== Description of the task ==
The expected output is each line below containing "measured", copied in full.
····················
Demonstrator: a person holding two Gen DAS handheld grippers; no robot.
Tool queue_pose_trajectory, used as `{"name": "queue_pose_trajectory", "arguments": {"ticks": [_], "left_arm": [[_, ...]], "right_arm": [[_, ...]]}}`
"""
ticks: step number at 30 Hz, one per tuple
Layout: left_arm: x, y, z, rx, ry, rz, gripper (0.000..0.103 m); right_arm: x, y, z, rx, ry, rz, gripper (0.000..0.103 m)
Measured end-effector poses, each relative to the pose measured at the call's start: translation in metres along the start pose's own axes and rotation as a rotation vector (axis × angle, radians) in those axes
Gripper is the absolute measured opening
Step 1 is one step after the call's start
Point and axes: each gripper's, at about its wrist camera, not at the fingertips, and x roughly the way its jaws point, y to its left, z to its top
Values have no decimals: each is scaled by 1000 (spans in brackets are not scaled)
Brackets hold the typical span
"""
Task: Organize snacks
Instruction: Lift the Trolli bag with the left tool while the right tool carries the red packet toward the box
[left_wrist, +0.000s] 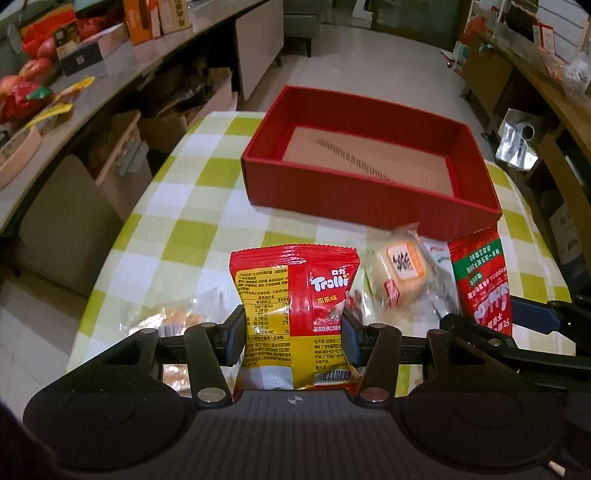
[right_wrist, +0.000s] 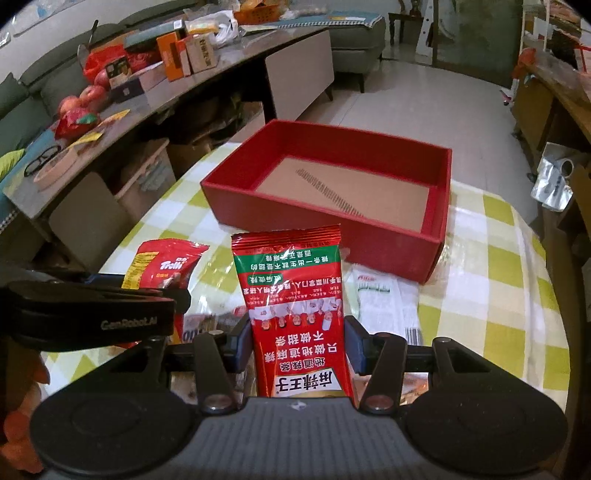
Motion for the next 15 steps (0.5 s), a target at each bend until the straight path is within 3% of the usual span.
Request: {"name": "queue_pose_trajectory", "arguments": {"ticks": [15], "left_arm": [[19, -21, 45, 2, -43, -6, 59]], "right_arm": [[21, -24, 42, 48, -35, -44, 60]]}}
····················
== Output of the exercise ==
Measured end-effector poses, each relative to the pose measured at the call's start: translation in metres along the start pose's own axes and rotation as a rotation vector (axis × angle, radians) in those axes
Gripper is the absolute measured opening

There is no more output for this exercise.